Records excerpted from a collection:
═══

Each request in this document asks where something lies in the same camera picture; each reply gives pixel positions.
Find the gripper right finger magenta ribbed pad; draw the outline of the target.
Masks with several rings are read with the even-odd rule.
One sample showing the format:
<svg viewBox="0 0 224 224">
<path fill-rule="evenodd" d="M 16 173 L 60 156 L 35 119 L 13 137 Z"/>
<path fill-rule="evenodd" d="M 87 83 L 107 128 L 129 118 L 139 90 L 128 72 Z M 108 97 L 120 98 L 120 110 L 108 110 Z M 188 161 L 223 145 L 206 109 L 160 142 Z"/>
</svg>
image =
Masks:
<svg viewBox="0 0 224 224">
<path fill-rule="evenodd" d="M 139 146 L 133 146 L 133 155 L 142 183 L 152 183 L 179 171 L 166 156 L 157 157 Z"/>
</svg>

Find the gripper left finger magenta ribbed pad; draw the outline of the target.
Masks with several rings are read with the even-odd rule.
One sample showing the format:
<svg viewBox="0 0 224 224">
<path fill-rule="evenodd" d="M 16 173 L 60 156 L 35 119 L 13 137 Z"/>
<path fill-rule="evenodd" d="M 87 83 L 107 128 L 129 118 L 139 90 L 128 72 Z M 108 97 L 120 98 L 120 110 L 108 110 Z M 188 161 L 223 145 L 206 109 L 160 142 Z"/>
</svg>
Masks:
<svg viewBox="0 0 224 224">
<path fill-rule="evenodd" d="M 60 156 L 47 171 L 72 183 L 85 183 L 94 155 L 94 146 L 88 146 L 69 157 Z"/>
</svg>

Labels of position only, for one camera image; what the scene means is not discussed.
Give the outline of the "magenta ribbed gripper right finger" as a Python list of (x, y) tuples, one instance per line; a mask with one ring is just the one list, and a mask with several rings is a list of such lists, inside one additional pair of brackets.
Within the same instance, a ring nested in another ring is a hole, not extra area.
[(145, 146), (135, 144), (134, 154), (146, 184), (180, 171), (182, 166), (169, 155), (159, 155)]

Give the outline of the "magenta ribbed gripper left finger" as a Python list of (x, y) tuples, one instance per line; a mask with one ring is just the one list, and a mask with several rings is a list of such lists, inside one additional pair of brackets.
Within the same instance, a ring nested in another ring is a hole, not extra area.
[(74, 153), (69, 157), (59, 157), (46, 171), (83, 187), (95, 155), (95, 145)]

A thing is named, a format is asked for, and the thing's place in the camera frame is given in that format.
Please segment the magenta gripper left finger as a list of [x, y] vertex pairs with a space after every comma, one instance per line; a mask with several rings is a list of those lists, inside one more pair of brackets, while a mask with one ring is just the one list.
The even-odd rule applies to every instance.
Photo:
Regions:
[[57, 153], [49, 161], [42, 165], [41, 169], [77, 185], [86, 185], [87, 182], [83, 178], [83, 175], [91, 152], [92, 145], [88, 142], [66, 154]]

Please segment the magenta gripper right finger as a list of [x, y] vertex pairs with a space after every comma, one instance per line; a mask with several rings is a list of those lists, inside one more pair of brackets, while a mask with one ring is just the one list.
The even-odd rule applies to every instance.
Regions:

═══

_TASK DETAILS_
When you reach the line with "Labels of position" in the records above, start writing out lines exactly, and stop once the line with "ribbed gripper right" has been written; include nothing else.

_FINAL ANSWER_
Labels of position only, for one camera image; what the scene means is not discussed.
Give the outline of the "magenta ribbed gripper right finger" as a Python list of (x, y) tuples, one instance per line; a mask with one ring is just the one list, and a mask with several rings is a list of such lists, inside one additional pair of brackets.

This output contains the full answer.